▸ **Try it**: Verbatim copy without images: repeat the records in full.

▸ **Collected data**:
%%

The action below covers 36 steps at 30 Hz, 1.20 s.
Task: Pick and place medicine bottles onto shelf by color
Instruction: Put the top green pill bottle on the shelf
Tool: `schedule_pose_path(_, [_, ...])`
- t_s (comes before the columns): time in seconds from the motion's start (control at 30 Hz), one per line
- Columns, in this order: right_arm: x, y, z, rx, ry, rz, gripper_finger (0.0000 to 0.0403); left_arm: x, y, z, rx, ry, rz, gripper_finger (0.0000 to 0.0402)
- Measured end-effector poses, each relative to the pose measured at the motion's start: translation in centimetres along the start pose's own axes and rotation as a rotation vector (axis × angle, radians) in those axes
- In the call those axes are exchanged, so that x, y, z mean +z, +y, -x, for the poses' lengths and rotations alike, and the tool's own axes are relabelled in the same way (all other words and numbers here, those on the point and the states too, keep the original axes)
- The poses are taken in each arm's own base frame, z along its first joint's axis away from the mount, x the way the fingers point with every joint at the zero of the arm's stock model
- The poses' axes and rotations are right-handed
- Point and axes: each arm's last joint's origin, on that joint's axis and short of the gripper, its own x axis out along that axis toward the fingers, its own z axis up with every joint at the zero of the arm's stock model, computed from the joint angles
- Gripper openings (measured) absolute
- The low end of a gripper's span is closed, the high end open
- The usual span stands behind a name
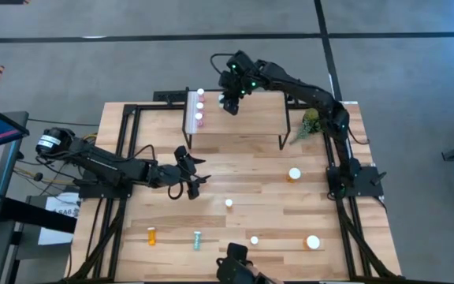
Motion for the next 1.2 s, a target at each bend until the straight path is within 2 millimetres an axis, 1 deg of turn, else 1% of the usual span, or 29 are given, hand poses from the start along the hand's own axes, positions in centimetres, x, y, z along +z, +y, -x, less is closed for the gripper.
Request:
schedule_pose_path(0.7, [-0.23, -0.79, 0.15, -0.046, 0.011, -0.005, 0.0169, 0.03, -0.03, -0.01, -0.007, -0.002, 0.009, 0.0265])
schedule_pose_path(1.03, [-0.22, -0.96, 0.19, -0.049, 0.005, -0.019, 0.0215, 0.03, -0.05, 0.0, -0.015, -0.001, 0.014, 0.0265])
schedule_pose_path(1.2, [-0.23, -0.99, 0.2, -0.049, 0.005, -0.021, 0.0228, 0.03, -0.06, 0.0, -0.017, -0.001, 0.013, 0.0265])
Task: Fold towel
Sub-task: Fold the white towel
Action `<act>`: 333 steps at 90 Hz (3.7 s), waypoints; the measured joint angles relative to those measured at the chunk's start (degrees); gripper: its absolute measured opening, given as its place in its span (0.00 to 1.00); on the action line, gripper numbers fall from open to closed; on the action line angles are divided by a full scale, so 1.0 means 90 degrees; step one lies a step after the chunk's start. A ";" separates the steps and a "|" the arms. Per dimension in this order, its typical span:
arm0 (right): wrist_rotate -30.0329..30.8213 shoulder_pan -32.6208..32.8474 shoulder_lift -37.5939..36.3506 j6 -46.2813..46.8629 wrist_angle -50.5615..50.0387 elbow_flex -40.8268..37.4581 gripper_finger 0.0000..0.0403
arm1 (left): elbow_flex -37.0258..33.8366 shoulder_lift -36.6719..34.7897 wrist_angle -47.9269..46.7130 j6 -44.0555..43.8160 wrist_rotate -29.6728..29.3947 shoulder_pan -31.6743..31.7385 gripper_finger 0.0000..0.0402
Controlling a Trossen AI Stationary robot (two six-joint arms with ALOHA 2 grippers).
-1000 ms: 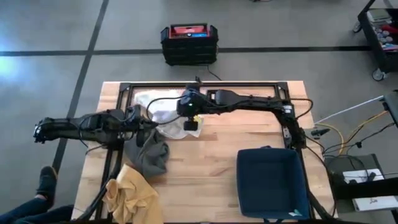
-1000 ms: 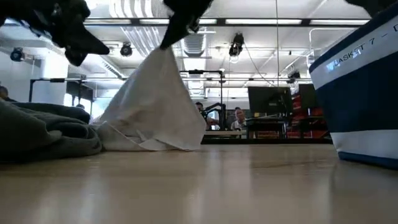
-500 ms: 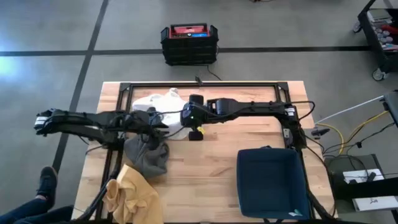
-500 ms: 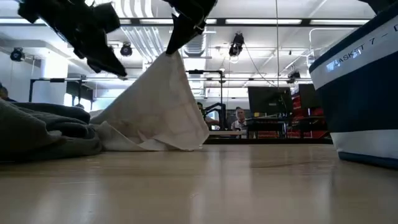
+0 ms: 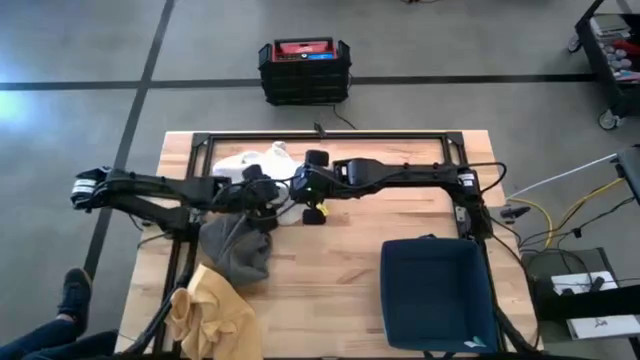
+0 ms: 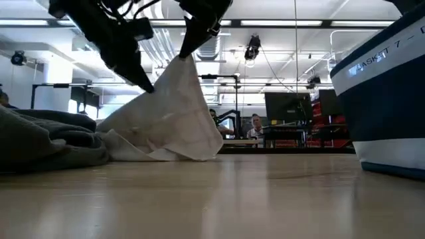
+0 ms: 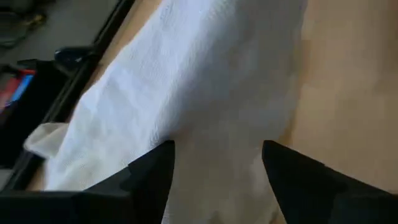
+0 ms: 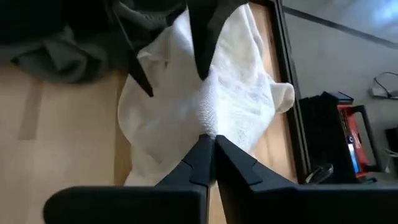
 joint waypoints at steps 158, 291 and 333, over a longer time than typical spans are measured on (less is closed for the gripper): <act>-0.0016 0.0214 -0.0206 0.0432 0.3171 -0.4279 0.48 | -0.0956 -0.1423 -0.0595 -0.1118 0.0849 -0.0493 0.01; 0.0687 -0.0366 -0.1066 0.0791 0.1563 -0.1724 0.00 | -0.0930 0.0978 0.3644 0.1737 -0.2516 -0.0559 0.38; 0.0513 -0.0350 -0.1066 0.1007 0.1394 -0.1724 0.00 | -0.0459 -0.0648 0.3230 0.2571 -0.3135 -0.1309 0.24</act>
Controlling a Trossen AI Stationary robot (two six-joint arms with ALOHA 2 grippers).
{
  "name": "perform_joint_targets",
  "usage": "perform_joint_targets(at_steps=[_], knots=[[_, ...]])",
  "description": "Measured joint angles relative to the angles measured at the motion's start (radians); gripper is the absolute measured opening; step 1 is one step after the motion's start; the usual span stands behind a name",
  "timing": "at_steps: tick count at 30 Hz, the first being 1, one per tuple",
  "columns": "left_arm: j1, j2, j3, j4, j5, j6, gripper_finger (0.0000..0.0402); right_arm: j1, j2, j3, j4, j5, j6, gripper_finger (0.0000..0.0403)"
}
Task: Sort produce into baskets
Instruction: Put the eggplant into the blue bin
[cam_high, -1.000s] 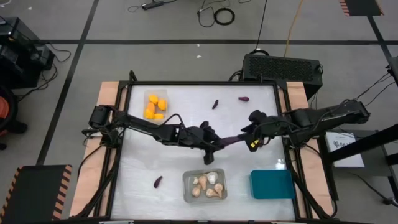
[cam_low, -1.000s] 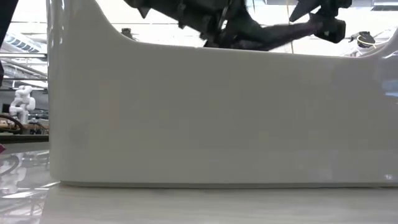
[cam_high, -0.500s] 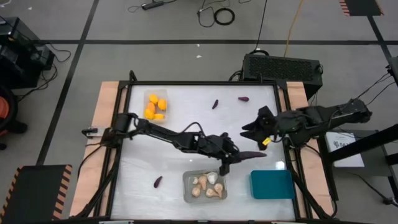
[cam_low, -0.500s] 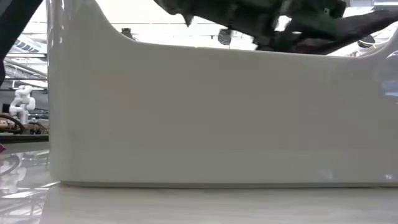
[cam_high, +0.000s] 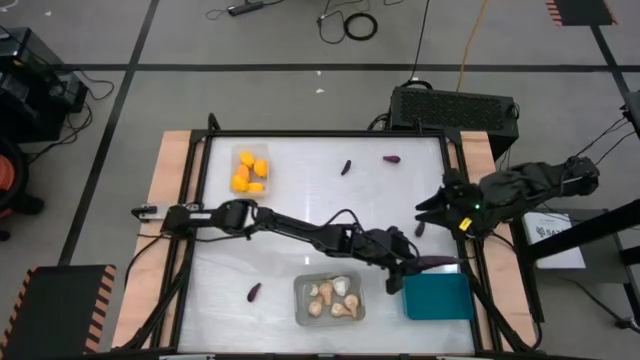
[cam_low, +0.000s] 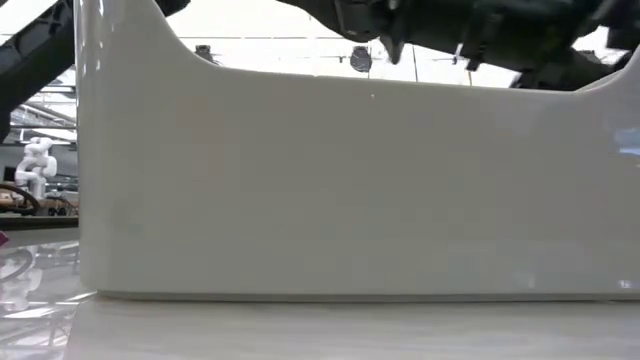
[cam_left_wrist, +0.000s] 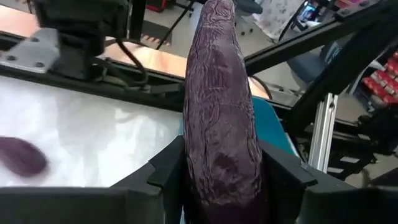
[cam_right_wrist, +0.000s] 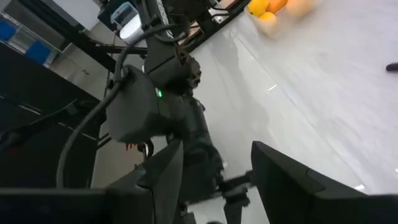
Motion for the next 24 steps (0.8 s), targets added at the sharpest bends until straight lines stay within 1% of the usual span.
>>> perform_joint_targets(at_steps=[2, 4, 9, 11, 13, 18, 22, 24], knots=[[-0.009, 0.031, 0.058, -0.018, 0.002, -0.029, 0.0162, 0.0, -0.008, 0.0, 0.0, 0.001, -0.014, 0.0183], [-0.019, 0.039, 0.082, -0.031, 0.02, -0.079, 0.0162, 0.0, -0.009, 0.0, 0.003, 0.008, -0.01, 0.0183], [-0.047, 0.041, 0.087, -0.048, 0.069, -0.106, 0.0162, 0.0, 0.014, 0.0, 0.075, 0.016, -0.002, 0.0183], [-0.065, 0.042, 0.087, -0.053, 0.069, -0.132, 0.0162, 0.0, 0.036, 0.0, 0.11, 0.033, 0.005, 0.0183], [-0.09, 0.042, 0.087, -0.046, 0.025, -0.131, 0.0162, 0.0, 0.058, 0.0, 0.142, 0.038, 0.011, 0.0183], [-0.14, 0.042, 0.086, 0.002, -0.128, -0.054, 0.0162, 0.0, 0.098, 0.0, 0.159, 0.036, 0.035, 0.0183], [-0.151, 0.043, 0.086, 0.063, -0.215, -0.074, 0.0162, 0.0, 0.122, 0.0, 0.173, 0.032, 0.046, 0.0183], [-0.15, 0.056, 0.087, 0.103, -0.236, -0.077, 0.0162, 0.0, 0.124, 0.0, 0.186, 0.031, 0.045, 0.0183]])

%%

▸ **Written solution**:
The action below covers 36 steps at 30 Hz, 1.20 s.
Task: Pick and place medicine bottles onto shelf by color
Instruction: Put the top green pill bottle on the shelf
Tool: `schedule_pose_path(_, [_, ...])`
- t_s (comes before the columns): time in seconds from the motion's start (control at 30 Hz), one per line
- Columns, in this order: right_arm: x, y, z, rx, ry, rz, gripper_finger (0.0000 to 0.0403); left_arm: x, y, z, rx, ry, rz, gripper_finger (0.0000 to 0.0402)
- Measured end-effector poses, each relative to the pose measured at the motion's start: translation in centimetres along the start pose's own axes and rotation as a rotation vector (axis × angle, radians) in those axes
- In the call those axes are exchanged, so that x, y, z mean +z, +y, -x, for the poses' lengths and rotations alike, and the tool's own axes are relabelled in the same way (all other words and numbers here, those on the point and the states too, keep the original axes)
- The poses are taken in each arm's own base frame, z along its first joint's axis away from the mount, x the way the fingers point with every joint at the zero of the arm's stock model
- The poses' axes and rotations are right-handed
- Point and axes: each arm's last joint's origin, on that joint's axis and short of the gripper, its own x axis out along that axis toward the fingers, its own z axis up with every joint at the zero of the arm's stock model, computed from the joint angles
- Gripper openings (measured) absolute
- The low end of a gripper's span is closed, the high end open
- The usual span stands behind a name
Motion for the next 1.2 s, a target at each bend until the straight path is within 2 millimetres an axis, 1 deg of turn, else 1% of the usual span, or 29 are given, hand poses from the start along the hand's own axes, positions in centimetres, x, y, z along +z, +y, -x, less is closed for the gripper.
Request:
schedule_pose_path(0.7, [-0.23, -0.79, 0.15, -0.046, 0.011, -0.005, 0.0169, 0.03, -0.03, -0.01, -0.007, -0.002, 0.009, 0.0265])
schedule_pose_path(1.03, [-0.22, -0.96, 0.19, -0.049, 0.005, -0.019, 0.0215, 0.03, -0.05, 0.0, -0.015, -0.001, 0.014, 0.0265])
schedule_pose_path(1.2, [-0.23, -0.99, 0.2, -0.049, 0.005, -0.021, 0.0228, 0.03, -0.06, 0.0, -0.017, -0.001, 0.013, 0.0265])
Task: Fold towel
Sub-task: Fold the white towel
Action `<act>`: 333 steps at 90 Hz (3.7 s), waypoints; the measured joint angles relative to those measured at the chunk's start (degrees); gripper: its absolute measured opening, given as its place in its span (0.00 to 1.00); on the action line, gripper numbers fall from open to closed; on the action line angles are divided by a full scale, so 1.0 means 90 degrees; step one lies a step after the chunk's start. A ";" separates the steps and a "|" the arms. Per dimension in this order, its typical span:
arm0 (right): wrist_rotate -30.0329..30.8213 shoulder_pan -32.6208..32.8474 shoulder_lift -37.5939..36.3506 j6 -46.2813..46.8629 wrist_angle -50.5615..50.0387 elbow_flex -40.8268..37.4581 gripper_finger 0.0000..0.0403
arm1 (left): elbow_flex -37.0258..33.8366 shoulder_lift -36.6719..34.7897 wrist_angle -47.9269..46.7130 j6 -44.0555..43.8160 wrist_rotate -29.6728..29.3947 shoulder_pan -31.6743..31.7385 gripper_finger 0.0000..0.0402
Controlling a Trossen AI Stationary robot (two six-joint arms with ALOHA 2 grippers).
-1000 ms: 
-1000 ms: 
-500 ms: 
-500 ms: 
+0 ms: 
+0 ms: 
+0 ms: 
+0 ms: 
 joint waypoints at steps 158, 291 and 333, over a longer time than typical spans are measured on (less is closed for the gripper): <act>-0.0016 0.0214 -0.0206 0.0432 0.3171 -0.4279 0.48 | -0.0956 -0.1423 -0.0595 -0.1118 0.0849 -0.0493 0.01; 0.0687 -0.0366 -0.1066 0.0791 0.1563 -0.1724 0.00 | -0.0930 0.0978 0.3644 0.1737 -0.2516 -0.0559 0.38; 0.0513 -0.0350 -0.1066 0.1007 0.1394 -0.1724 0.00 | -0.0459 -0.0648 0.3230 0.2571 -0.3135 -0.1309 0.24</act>
Controlling a Trossen AI Stationary robot (two six-joint arms with ALOHA 2 grippers).
{
  "name": "perform_joint_targets",
  "usage": "perform_joint_targets(at_steps=[_], knots=[[_, ...]])",
  "description": "Measured joint angles relative to the angles measured at the motion's start (radians); gripper is the absolute measured opening; step 1 is one step after the motion's start; the usual span stands behind a name",
  "timing": "at_steps: tick count at 30 Hz, the first being 1, one per tuple",
  "columns": "left_arm: j1, j2, j3, j4, j5, j6, gripper_finger (0.0000..0.0402); right_arm: j1, j2, j3, j4, j5, j6, gripper_finger (0.0000..0.0403)"
}
Task: Sort produce into baskets
Instruction: Put the eggplant into the blue bin
[cam_high, -1.000s] 
[cam_low, -1.000s] 
[cam_high, -0.500s] 
[cam_low, -0.500s] 
[cam_high, +0.000s] 
[cam_low, +0.000s] 
[cam_left_wrist, +0.000s] 
[cam_right_wrist, +0.000s] 
Motion for the next 24 steps (0.8 s), targets added at the sharpest bends until straight lines stay within 1% of the usual span.
>>> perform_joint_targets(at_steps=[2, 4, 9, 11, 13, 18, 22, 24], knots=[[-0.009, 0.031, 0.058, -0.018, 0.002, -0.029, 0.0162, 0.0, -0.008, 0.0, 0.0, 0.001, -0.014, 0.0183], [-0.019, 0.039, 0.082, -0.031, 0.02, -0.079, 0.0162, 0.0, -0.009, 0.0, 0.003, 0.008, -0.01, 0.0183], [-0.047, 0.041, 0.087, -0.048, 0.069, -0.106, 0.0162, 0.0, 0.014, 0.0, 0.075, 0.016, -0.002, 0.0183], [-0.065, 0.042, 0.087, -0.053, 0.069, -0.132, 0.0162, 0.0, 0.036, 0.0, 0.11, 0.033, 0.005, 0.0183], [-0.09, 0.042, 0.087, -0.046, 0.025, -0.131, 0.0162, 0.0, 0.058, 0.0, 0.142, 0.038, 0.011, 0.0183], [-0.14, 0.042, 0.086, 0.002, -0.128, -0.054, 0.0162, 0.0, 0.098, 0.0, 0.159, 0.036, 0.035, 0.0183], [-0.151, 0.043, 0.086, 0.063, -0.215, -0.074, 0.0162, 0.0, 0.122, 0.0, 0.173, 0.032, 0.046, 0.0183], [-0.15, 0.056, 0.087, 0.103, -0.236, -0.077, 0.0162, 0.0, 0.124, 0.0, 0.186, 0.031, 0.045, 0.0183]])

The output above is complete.